TASK DESCRIPTION: Lines with the word "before" are the ones wanted. Copy each of them from the entries below.

____ MATERIAL PROVIDED

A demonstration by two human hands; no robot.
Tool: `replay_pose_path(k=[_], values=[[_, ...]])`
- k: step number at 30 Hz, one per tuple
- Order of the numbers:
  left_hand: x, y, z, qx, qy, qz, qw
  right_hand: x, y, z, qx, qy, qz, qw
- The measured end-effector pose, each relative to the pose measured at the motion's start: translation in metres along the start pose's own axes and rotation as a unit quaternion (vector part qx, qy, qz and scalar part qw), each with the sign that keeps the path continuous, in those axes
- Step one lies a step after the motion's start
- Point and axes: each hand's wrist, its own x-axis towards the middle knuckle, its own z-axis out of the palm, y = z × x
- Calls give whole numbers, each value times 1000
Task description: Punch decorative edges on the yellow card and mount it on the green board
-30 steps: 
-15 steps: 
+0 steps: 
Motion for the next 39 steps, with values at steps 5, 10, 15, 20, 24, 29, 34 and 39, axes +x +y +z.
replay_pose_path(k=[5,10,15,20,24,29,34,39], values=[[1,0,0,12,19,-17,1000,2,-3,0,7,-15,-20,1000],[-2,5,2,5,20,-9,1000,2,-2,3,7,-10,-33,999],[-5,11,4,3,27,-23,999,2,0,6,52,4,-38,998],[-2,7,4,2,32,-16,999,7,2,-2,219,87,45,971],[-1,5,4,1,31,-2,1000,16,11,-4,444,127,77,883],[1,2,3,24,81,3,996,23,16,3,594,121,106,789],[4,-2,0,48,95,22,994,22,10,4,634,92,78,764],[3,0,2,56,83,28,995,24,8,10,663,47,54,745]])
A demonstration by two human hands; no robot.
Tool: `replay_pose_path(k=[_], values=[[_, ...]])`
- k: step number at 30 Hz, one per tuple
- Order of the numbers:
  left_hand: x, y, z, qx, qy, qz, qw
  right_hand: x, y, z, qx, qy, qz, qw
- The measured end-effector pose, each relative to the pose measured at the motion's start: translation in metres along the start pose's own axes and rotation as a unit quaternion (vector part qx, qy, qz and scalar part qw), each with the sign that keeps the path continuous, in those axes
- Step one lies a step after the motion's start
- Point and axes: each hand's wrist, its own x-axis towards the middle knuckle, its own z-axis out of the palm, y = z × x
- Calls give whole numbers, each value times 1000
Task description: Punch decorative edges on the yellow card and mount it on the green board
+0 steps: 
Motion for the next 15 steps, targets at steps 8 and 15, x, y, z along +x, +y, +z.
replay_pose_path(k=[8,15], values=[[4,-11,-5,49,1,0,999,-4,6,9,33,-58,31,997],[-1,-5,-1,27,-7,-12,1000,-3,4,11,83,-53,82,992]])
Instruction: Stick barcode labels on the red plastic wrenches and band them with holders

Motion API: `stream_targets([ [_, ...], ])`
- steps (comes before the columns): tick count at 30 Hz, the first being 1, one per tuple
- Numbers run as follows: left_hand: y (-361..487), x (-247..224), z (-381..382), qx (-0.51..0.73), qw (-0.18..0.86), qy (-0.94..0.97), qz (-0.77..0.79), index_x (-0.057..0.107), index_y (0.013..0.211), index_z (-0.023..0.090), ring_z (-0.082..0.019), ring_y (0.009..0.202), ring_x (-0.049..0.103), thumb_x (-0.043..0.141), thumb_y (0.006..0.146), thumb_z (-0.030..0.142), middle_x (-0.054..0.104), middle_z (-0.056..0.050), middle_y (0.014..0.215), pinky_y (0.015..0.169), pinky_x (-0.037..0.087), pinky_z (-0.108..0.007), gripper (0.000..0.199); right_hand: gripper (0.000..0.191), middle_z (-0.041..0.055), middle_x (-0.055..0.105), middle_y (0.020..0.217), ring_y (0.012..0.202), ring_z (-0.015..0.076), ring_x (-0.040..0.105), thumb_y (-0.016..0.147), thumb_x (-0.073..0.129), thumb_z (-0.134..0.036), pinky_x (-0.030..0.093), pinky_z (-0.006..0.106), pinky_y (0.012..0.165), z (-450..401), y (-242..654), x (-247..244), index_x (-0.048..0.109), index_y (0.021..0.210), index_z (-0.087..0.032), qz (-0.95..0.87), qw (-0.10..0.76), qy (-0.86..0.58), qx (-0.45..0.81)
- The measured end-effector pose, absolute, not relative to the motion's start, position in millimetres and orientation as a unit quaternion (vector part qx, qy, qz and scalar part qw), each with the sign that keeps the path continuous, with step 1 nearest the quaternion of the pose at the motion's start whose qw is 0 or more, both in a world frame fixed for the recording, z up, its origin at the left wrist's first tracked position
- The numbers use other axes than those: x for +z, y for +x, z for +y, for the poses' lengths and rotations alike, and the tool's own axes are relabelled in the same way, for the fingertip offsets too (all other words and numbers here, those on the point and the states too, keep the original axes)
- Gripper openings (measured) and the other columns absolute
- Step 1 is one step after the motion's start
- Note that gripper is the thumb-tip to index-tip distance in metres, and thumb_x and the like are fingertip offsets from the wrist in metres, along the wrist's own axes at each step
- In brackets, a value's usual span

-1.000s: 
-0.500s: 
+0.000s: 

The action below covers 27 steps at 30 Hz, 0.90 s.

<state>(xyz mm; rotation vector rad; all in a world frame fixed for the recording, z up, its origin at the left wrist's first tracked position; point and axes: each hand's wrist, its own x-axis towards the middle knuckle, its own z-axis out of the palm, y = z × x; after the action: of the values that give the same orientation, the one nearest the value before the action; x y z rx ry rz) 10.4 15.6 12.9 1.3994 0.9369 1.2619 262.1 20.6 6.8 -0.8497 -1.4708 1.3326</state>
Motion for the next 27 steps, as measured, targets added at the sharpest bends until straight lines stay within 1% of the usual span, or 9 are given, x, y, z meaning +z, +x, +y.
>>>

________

EXERCISE OUTPUT:
- steps (comes before the columns): tick count at 30 Hz, the first being 1, one per tuple
<state>(xyz mm; rotation vector rad; all in a world frame fixed for the recording, z up, its origin at the left wrist's first tracked position; point and axes: each hand's wrist, its own x-axis towards the middle knuckle, its own z-axis out of the palm, y = z × x; after the action: of the values that give the same orientation, the one nearest the value before the action; x y z rx ry rz) 10.4 15.6 12.9 1.3994 0.9369 1.2619 262.1 20.6 6.8 -0.8497 -1.4708 1.3326</state>

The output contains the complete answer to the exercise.